Most of Western Maryland’s black bears will never roam far enough to be spotted in the southern parts of the state or near Washington and Baltimore.

But the Maryland Department of Natural Resources (DNR) has nine 30-gallon plastic bins on wheels full of everything that children, museums and schools could need for better understanding of black bears.

“I feel like it’s a hidden jewel,” says Linda Coulombe, biologist and manager of science programs at the National Children’s Museum in Washington. She has been borrowing the boxes, provided free of charge, for more than three years. “They do the research for you, and you know that when it comes from Maryland DNR, it’s correct and it’s the current status of that animal.”

Seven years ago, state biologists and educators joined to organize the program and decide what needed to go into the bins. Now students and children who see the museum’s traveling exhibits can hold a real black bear hide, plastic skull and replicas of bear scat.
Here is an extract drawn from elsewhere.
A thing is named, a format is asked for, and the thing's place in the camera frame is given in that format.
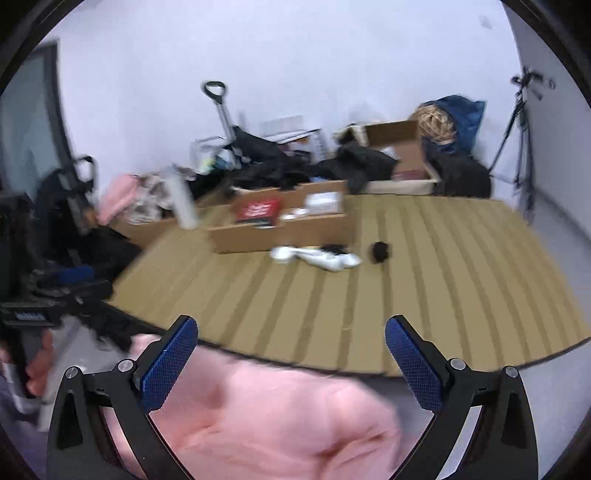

The Department of Natural Resources has also created a slide show and video as part of a lesson plan for educators to use with students of all grades. The kits help children who have never seen a bear understand the animal’s habitat, range and actions and how they behave toward humans.

“Teachers love them. They’re a great little learning tool,” says Bob Beyer, DNR associate director. “It’s easy to use. It doesn’t take a lot of time for teachers to get up to speed, and then they can rock and roll.”

After just a few years, Mr. Beyer said three more trunks were built to bring the total to nine because Scouts, home-schoolers and other groups including seniors wanted to use the boxes.

Now the department has also created white-tailed deer kits that can educate state residents about the animals.

Patty Allen is the scheduler who keeps track of where the boxes are and where they’re going. She also updates the materials inside, and she said 55 groups used the deer and bear boxes. More than 9,000 students have seen one or both of the programs.

“I’ve used them both to dust,” Miss Coulombe said. “You should see how kids and parents react when we pull out a bear pelt. When you hand them a bear claw, the questions start coming. Even kids who have seen a deer have never touched a deer pelt or deer skull. For an informal education, it creates such a tremendous environment.”